Menurut dia, capaian tersebut menunjukkan komitmen Presiden Prabowo dalam memperbaiki tata kelola dan menutup potensi kebocoran anggaran.
Meski menilai kinerja pemerintahan sudah berada di jalur yang tepat, dia menegaskan predikat "oke" tidak boleh membuat pemerintah berpuas diri. Sebaliknya, penilaian tersebut harus menjadi dorongan agar Presiden dan seluruh jajaran menteri meningkatkan kecepatan serta efektivitas kerja.
Pemerintah, kata dia, tetap harus membuka ruang terhadap kritik, masukan, dan pengawasan publik. Menurutnya, hal tersebut penting agar berbagai program yang ditujukan bagi masyarakat dapat terlaksana secara tepat sasaran.
"Dua tahun ini membuktikan, ketika para pemimpin bangsa bersatu dan membuang ego politik, yang diuntungkan adalah rakyat," katanya.
Sebelumnya, Presiden Prabowo Subianto saat memberikan sambutan dalam acara peluncuran 10 buku karya Menteri ESDM Bahlil Lahadalia di Jakarta, Jumat (7/8), kembali menegaskan visi pemerintahannya, yaitu memberdayakan kelompok masyarakat rentan yang disebut oleh Presiden sebagai rakyat yang paling tidak berdaya.

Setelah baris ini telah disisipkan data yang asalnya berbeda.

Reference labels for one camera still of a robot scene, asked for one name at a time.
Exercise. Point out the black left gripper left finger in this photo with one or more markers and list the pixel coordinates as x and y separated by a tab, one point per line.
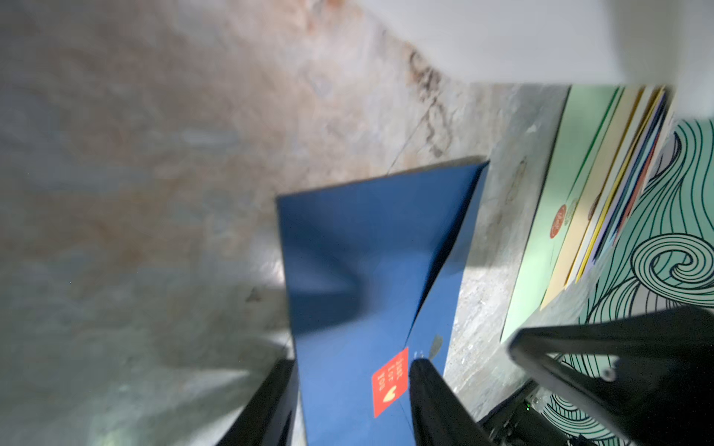
268	419

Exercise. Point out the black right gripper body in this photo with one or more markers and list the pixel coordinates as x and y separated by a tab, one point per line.
648	379

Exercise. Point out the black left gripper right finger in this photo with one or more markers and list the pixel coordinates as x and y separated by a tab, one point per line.
438	416

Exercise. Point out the dark blue envelope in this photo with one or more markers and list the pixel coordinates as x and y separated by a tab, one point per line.
373	274

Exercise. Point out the light green envelope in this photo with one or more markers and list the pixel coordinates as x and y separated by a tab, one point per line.
587	114

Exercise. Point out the white plastic storage box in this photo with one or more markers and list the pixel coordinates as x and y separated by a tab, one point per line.
565	42

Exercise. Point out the lavender envelope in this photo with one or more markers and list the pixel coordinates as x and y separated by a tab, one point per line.
625	180

"Pemimpin bekerja agar orang yang paling lemah, orang yang kecil, orang yang paling miskin bisa senyum, bisa ketawa. Artinya, kalau orang yang sangat lemah, sangat tidak berdaya, bisa senyum dan ketawa, dia mulai punya harapan. Kita bekerja memberi harapan kepada rakyat kita yang paling tidak berdaya," kata Prabowo dalam sambutannya.